Tras el obligado desalojo, para asentar a las gentes que aquí residían, Saltos del Duero creó un pueblo nuevo en tierras del municipio sayagués de Pereruela, denominándolo a su vez La Pueblica. Adquirieron los espacios de una dehesa, la de San Pedro del Rocío de Campeán y construyeron casas nuevas un tanto mezquinas. De esa manera los vecinos que siempre habían vivido entre cursos fluviales importantes pasaron a establecerse en un secarral. Pero no todos se fueron allá. Varias familias prefirieron trasladarse a Villanueva, habilitando para ellas ciertas viviendas, distribuidas en un par de bloques conocidos como los Pabellones.

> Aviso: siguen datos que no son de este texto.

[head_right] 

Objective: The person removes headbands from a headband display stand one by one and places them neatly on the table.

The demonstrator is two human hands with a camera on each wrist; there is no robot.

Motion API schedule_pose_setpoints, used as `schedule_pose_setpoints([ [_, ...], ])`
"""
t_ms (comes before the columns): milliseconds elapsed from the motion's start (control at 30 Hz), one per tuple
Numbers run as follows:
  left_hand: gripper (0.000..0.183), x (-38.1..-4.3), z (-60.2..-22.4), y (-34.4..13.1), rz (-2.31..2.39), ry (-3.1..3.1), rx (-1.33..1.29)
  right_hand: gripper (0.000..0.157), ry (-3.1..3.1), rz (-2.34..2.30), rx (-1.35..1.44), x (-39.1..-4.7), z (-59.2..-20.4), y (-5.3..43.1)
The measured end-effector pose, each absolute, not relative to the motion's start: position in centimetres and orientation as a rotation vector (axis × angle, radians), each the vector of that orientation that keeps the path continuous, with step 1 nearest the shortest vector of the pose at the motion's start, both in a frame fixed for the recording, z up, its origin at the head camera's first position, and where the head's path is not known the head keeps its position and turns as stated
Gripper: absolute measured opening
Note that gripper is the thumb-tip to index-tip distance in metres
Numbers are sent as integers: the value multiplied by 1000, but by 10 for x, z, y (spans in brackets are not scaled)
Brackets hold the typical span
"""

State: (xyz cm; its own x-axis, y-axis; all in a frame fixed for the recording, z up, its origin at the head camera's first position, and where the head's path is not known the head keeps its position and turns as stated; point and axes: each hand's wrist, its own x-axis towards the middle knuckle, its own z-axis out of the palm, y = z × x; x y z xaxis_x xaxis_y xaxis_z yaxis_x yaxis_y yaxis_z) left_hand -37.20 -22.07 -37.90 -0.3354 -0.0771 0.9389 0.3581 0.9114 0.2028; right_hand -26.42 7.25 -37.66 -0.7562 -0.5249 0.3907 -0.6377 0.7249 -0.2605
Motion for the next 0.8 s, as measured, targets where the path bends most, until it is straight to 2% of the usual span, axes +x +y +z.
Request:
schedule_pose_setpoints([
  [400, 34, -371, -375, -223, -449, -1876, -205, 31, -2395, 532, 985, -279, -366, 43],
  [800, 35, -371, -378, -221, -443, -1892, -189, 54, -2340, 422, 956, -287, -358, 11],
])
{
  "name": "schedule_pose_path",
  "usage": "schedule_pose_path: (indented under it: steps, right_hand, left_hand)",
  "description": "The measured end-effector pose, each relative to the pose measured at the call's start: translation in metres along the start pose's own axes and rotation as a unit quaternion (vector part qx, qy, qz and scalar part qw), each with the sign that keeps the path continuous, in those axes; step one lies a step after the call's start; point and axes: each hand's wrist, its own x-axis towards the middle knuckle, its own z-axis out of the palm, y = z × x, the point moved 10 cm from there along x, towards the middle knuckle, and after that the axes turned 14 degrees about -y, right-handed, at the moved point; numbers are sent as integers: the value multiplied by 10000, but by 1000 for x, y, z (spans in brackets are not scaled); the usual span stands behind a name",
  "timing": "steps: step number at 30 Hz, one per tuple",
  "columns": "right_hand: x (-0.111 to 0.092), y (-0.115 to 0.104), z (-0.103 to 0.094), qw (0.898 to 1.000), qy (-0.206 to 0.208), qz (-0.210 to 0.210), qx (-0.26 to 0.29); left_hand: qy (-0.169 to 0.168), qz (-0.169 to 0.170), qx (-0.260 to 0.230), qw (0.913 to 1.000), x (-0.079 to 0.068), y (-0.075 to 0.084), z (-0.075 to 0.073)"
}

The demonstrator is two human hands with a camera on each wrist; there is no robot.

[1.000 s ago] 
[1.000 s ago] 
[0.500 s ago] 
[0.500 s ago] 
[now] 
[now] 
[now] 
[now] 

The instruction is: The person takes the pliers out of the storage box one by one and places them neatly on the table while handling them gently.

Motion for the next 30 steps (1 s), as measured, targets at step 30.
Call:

Iniciamos el regreso perturbados con sentimientos contradictorios. Las nubes volverán a traer lluvias generosas y lo más probable es que no podamos divisar en muchos años lo ahora contemplado. Seguimos el camino que enlazó directamente La Pueblica con Villanueva. En largos tramos hemos de abandonar el ancestral carril, cegado por la maleza. En las cuestas que se alzan por la derecha funcionó a comienzos del pasado siglo, en torno a 1920, la mina de wolframio de El Perero. Otra, la del Rebollar, existió en la cara norte del monte, en este caso de manganeso. Ambas testimonian la riqueza mineral de estos parajes.